* [Exercise requirements]
Take the entries below and give them back exactly. Leave out nothing.

(Collected data entries)
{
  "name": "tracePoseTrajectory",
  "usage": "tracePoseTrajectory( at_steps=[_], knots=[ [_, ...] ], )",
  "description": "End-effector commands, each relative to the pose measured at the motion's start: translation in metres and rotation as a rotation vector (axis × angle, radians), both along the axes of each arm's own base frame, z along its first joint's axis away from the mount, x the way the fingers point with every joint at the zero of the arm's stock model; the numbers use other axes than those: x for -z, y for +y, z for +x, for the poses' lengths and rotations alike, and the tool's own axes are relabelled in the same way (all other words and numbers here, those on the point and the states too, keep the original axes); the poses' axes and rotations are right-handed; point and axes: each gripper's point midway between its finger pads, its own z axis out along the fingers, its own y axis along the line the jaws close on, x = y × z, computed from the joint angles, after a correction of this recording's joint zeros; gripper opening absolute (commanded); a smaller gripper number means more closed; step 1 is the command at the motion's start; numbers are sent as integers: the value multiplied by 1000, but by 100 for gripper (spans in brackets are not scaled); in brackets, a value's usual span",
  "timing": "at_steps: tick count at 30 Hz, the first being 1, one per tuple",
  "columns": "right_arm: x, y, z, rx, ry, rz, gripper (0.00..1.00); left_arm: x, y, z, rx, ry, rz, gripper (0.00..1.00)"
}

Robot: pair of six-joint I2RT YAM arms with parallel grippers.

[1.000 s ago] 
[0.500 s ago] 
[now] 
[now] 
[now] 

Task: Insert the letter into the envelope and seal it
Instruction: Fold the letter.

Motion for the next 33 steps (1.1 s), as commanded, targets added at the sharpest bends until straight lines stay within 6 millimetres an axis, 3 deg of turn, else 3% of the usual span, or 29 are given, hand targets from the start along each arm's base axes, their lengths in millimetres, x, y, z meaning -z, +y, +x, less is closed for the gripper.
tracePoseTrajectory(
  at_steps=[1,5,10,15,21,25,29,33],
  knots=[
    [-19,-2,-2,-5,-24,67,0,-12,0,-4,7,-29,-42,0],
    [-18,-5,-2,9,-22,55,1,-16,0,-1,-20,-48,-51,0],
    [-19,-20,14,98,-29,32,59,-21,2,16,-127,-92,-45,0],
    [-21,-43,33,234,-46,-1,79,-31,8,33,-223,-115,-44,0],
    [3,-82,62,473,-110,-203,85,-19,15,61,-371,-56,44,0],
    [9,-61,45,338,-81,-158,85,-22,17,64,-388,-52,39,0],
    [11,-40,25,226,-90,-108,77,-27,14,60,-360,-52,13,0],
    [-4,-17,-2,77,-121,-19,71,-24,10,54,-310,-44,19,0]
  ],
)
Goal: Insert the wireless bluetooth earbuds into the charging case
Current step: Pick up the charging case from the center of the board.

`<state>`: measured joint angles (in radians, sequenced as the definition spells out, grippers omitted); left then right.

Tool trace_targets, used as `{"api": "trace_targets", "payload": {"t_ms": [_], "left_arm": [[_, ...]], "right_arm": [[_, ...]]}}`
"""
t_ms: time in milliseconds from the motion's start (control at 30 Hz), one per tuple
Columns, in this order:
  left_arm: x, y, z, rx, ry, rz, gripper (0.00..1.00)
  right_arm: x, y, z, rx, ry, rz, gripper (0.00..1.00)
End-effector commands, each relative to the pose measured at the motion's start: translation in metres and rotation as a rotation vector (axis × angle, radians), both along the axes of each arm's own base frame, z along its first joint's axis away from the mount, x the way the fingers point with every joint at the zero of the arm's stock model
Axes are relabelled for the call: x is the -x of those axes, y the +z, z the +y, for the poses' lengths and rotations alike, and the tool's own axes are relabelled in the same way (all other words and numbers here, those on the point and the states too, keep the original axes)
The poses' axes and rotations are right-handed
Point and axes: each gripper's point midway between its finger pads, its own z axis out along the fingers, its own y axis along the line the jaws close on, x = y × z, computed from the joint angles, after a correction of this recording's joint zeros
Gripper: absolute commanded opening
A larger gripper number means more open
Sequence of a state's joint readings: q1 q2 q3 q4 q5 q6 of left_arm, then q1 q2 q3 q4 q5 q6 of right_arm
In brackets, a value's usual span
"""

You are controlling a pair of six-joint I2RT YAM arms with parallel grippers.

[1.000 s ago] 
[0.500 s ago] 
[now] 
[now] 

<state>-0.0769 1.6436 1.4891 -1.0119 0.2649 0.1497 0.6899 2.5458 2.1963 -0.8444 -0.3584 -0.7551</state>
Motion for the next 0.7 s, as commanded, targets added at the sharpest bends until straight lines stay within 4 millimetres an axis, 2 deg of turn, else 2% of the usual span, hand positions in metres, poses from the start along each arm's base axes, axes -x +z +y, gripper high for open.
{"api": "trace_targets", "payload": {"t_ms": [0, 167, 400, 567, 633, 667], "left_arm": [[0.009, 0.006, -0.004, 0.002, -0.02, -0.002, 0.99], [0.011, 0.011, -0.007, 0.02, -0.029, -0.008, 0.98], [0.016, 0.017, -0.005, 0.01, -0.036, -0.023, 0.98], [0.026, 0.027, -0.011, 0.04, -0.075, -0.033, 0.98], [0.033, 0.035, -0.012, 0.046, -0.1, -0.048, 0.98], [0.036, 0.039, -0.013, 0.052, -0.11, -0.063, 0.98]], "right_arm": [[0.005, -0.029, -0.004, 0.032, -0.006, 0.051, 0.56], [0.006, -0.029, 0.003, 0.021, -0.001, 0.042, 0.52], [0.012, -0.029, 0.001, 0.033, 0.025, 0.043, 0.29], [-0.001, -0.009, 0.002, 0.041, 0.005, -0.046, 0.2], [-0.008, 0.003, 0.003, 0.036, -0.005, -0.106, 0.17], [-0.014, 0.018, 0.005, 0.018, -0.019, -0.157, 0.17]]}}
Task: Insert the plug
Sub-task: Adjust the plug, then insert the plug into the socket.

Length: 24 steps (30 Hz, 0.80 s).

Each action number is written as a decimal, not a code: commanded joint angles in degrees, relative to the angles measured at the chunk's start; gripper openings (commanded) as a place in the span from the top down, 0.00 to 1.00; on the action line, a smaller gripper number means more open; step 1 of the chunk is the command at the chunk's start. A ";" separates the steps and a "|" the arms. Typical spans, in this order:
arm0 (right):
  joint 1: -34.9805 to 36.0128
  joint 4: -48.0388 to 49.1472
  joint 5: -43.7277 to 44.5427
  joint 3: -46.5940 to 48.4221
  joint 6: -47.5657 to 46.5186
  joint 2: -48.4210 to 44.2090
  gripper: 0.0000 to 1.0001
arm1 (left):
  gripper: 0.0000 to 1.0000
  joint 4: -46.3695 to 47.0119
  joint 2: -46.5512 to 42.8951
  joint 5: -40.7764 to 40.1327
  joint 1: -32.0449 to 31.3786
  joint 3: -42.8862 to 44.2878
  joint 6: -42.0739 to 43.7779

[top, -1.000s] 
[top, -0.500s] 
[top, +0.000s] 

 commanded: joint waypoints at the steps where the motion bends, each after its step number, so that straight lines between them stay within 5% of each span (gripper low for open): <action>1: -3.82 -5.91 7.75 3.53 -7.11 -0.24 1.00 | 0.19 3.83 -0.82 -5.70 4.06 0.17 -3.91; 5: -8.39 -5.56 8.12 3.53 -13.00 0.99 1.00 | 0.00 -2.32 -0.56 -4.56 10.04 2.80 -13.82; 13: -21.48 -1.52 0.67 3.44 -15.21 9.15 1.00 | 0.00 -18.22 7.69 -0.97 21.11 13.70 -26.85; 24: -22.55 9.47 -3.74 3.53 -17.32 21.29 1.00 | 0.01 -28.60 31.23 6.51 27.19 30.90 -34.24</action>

* [Response to this exercise]
{
  "name": "tracePoseTrajectory",
  "usage": "tracePoseTrajectory( at_steps=[_], knots=[ [_, ...] ], )",
  "description": "End-effector commands, each relative to the pose measured at the motion's start: translation in metres and rotation as a rotation vector (axis × angle, radians), both along the axes of each arm's own base frame, z along its first joint's axis away from the mount, x the way the fingers point with every joint at the zero of the arm's stock model; the numbers use other axes than those: x for -z, y for +y, z for +x, for the poses' lengths and rotations alike, and the tool's own axes are relabelled in the same way (all other words and numbers here, those on the point and the states too, keep the original axes); the poses' axes and rotations are right-handed; point and axes: each gripper's point midway between its finger pads, its own z axis out along the fingers, its own y axis along the line the jaws close on, x = y × z, computed from the joint angles, after a correction of this recording's joint zeros; gripper opening absolute (commanded); a smaller gripper number means more closed; step 1 is the command at the motion's start; numbers are sent as integers: the value multiplied by 1000, but by 100 for gripper (spans in brackets are not scaled); in brackets, a value's usual span",
  "timing": "at_steps: tick count at 30 Hz, the first being 1, one per tuple",
  "columns": "right_arm: x, y, z, rx, ry, rz, gripper (0.00..1.00); left_arm: x, y, z, rx, ry, rz, gripper (0.00..1.00)"
}

Robot: pair of six-joint I2RT YAM arms with parallel grippers.

[1.000 s ago] 
[0.500 s ago] 
[now] 
[now] 
[now] 

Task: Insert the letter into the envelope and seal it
Instruction: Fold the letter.

Motion for the next 33 steps (1.1 s), as commanded, targets added at the sharpest bends until straight lines stay within 6 millimetres an axis, 3 deg of turn, else 3% of the usual span, or 29 are given, hand targets from the start along each arm's base axes, their lengths in millimetres, x, y, z meaning -z, +y, +x, less is closed for the gripper.
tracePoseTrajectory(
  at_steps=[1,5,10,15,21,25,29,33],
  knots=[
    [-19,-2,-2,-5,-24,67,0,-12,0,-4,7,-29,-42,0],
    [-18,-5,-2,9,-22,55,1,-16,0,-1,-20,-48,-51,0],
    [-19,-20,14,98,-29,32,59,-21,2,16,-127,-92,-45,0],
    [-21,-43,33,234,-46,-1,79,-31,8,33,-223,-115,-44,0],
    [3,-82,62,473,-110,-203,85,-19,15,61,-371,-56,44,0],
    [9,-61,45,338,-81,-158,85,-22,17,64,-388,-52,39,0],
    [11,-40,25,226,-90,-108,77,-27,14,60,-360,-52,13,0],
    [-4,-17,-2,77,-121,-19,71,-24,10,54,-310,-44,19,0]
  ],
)
Goal: Insert the wireless bluetooth earbuds into the charging case
Current step: Pick up the charging case from the center of the board.

`<state>`: measured joint angles (in radians, sequenced as the definition spells out, grippers omitted); left then right.

Tool trace_targets, used as `{"api": "trace_targets", "payload": {"t_ms": [_], "left_arm": [[_, ...]], "right_arm": [[_, ...]]}}`
"""
t_ms: time in milliseconds from the motion's start (control at 30 Hz), one per tuple
Columns, in this order:
  left_arm: x, y, z, rx, ry, rz, gripper (0.00..1.00)
  right_arm: x, y, z, rx, ry, rz, gripper (0.00..1.00)
End-effector commands, each relative to the pose measured at the motion's start: translation in metres and rotation as a rotation vector (axis × angle, radians), both along the axes of each arm's own base frame, z along its first joint's axis away from the mount, x the way the fingers point with every joint at the zero of the arm's stock model
Axes are relabelled for the call: x is the -x of those axes, y the +z, z the +y, for the poses' lengths and rotations alike, and the tool's own axes are relabelled in the same way (all other words and numbers here, those on the point and the states too, keep the original axes)
The poses' axes and rotations are right-handed
Point and axes: each gripper's point midway between its finger pads, its own z axis out along the fingers, its own y axis along the line the jaws close on, x = y × z, computed from the joint angles, after a correction of this recording's joint zeros
Gripper: absolute commanded opening
A larger gripper number means more open
Sequence of a state's joint readings: q1 q2 q3 q4 q5 q6 of left_arm, then q1 q2 q3 q4 q5 q6 of right_arm
In brackets, a value's usual span
"""

You are controlling a pair of six-joint I2RT YAM arms with parallel grippers.

[1.000 s ago] 
[0.500 s ago] 
[now] 
[now] 

<state>-0.0769 1.6436 1.4891 -1.0119 0.2649 0.1497 0.6899 2.5458 2.1963 -0.8444 -0.3584 -0.7551</state>
Motion for the next 0.7 s, as commanded, targets added at the sharpest bends until straight lines stay within 4 millimetres an axis, 2 deg of turn, else 2% of the usual span, hand positions in metres, poses from the start along each arm's base axes, axes -x +z +y, gripper high for open.
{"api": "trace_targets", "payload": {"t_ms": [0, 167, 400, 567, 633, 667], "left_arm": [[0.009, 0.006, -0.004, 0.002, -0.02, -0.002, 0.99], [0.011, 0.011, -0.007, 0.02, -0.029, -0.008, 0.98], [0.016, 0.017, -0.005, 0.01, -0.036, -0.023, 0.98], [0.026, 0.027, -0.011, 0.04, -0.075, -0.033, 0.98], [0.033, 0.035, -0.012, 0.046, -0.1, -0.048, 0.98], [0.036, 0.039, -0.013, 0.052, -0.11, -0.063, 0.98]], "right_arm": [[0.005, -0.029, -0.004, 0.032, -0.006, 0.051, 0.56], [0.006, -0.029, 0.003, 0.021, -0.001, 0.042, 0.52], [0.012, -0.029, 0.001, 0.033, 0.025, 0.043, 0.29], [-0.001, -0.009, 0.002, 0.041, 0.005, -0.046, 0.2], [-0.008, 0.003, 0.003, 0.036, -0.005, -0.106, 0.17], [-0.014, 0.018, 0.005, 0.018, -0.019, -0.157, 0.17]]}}
Task: Insert the plug
Sub-task: Adjust the plug, then insert the plug into the socket.

Length: 24 steps (30 Hz, 0.80 s).

Each action number is written as a decimal, not a code: commanded joint angles in degrees, relative to the angles measured at the chunk's start; gripper openings (commanded) as a place in the span from the top down, 0.00 to 1.00; on the action line, a smaller gripper number means more open; step 1 of the chunk is the command at the chunk's start. A ";" separates the steps and a "|" the arms. Typical spans, in this order:
arm0 (right):
  joint 1: -34.9805 to 36.0128
  joint 4: -48.0388 to 49.1472
  joint 5: -43.7277 to 44.5427
  joint 3: -46.5940 to 48.4221
  joint 6: -47.5657 to 46.5186
  joint 2: -48.4210 to 44.2090
  gripper: 0.0000 to 1.0001
arm1 (left):
  gripper: 0.0000 to 1.0000
  joint 4: -46.3695 to 47.0119
  joint 2: -46.5512 to 42.8951
  joint 5: -40.7764 to 40.1327
  joint 1: -32.0449 to 31.3786
  joint 3: -42.8862 to 44.2878
  joint 6: -42.0739 to 43.7779

[top, -1.000s] 
[top, -0.500s] 
[top, +0.000s] 

 commanded: joint waypoints at the steps where the motion bends, each after its step number, so that straight lines between them stay within 5% of each span (gripper low for open): <action>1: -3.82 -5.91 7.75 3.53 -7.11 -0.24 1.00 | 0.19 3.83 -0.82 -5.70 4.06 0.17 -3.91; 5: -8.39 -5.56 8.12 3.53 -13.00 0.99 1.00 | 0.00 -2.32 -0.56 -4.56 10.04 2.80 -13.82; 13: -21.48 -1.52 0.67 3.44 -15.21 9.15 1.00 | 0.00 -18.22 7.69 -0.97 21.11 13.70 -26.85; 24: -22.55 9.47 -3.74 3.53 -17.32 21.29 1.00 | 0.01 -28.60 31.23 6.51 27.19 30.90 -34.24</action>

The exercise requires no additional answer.